The highway begins at the beginning of state maintenance, at a point in the 300 block of 4th Street in Ste. Genevieve. City streets connect to a ferry providing passage across the Mississippi River to Illinois. Just before leaving the city, the route comes to an intersection with U.S. Route 61. Six miles further west is an interchange with Interstate 55 and 11 mi west of the interstate is the northern junction of Route 144. At Farmington, the highway joins U.S. Route 67 for 7 mi, then it exits at Leadington and turns into four lane to Saint Joe State Park U.S. Route 67 Business.

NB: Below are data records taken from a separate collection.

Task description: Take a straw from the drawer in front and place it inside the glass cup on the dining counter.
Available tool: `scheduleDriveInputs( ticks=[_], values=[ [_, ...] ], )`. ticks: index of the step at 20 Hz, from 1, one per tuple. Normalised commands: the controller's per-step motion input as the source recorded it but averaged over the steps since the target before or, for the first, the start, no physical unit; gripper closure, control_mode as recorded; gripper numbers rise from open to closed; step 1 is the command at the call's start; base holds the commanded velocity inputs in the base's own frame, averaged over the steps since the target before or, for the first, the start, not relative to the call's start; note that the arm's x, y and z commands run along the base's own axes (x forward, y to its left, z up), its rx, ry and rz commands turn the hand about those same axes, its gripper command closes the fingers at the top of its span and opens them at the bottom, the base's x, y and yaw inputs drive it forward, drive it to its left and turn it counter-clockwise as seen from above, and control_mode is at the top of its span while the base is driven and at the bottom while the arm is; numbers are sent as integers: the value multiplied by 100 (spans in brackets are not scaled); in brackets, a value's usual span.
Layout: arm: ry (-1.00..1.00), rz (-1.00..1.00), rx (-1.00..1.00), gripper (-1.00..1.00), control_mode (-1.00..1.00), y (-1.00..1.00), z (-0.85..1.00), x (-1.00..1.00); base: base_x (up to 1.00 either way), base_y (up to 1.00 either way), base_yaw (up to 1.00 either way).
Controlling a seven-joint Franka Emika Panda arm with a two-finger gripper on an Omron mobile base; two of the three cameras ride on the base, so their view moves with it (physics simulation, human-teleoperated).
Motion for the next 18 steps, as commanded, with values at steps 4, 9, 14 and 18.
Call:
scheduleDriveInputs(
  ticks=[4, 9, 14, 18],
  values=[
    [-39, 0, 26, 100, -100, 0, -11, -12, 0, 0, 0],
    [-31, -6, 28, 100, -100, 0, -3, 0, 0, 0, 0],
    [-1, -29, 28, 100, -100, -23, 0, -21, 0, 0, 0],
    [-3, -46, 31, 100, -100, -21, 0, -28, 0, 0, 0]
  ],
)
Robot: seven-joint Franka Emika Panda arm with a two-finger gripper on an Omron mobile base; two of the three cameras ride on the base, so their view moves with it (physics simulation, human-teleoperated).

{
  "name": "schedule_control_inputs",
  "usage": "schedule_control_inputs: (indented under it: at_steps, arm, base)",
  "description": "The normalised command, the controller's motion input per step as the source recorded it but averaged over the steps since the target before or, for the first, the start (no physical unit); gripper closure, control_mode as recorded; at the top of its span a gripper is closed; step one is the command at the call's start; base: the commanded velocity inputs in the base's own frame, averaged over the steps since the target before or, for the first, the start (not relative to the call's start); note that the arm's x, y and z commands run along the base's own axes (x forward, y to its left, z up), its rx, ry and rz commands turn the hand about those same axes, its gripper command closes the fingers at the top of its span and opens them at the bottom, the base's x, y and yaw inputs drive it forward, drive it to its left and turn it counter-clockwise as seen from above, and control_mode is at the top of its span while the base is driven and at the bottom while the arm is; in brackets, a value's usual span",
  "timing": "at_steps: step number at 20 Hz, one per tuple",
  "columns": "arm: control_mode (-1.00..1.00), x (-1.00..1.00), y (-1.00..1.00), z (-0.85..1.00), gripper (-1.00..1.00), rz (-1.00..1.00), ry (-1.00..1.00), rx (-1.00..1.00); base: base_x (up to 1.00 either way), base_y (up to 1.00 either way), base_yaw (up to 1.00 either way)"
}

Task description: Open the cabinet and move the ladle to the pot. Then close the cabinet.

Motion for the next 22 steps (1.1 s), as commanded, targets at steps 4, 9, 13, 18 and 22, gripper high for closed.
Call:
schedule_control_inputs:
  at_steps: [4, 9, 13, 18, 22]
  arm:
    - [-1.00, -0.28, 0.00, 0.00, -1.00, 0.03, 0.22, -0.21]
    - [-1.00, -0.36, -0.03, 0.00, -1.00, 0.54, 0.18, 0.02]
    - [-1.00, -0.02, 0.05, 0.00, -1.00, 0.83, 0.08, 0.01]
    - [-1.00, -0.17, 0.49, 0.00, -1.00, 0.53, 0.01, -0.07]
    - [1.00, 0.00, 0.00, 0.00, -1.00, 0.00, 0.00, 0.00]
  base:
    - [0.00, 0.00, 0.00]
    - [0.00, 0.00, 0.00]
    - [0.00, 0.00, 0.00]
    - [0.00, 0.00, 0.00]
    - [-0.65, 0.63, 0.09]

At Caledonia, the highway turns south and forms a four-mile (6 km) concurrency with Route 21, then turns west and enters the Mark Twain National Forest. In the national forest, the highway forms a six-mile (10 km) concurrency with Route 49. As the highway nears the western boundary of the Mark Twain National Forest, the highway joins Route 72, the two highways will be united to the west side of Salem. Nine miles west of Salem is the northern terminus of Route 119.

At Licking is the northern terminus of Route 137 and an intersection with U.S. Route 63. West of Licking, Route 32 enters another section of the Mark Twain National Forest. At Success, Route 32 turns north, joining Route 17 for 4 mi then turns west again at Roby. At Lynchburg is the northern terminus of Route 95 and Route 32 turns north. Three miles northwest of Falcon, the highway leaves the Mark Twain National Forest.

At Lebanon, Route 32 joins Route 5 and has an interchange with Interstate 44, which also serves as the eastern terminus of Route 64. In Lebanon, the highway turns southwest and leaves the concurrency with Route 5 and Route 64.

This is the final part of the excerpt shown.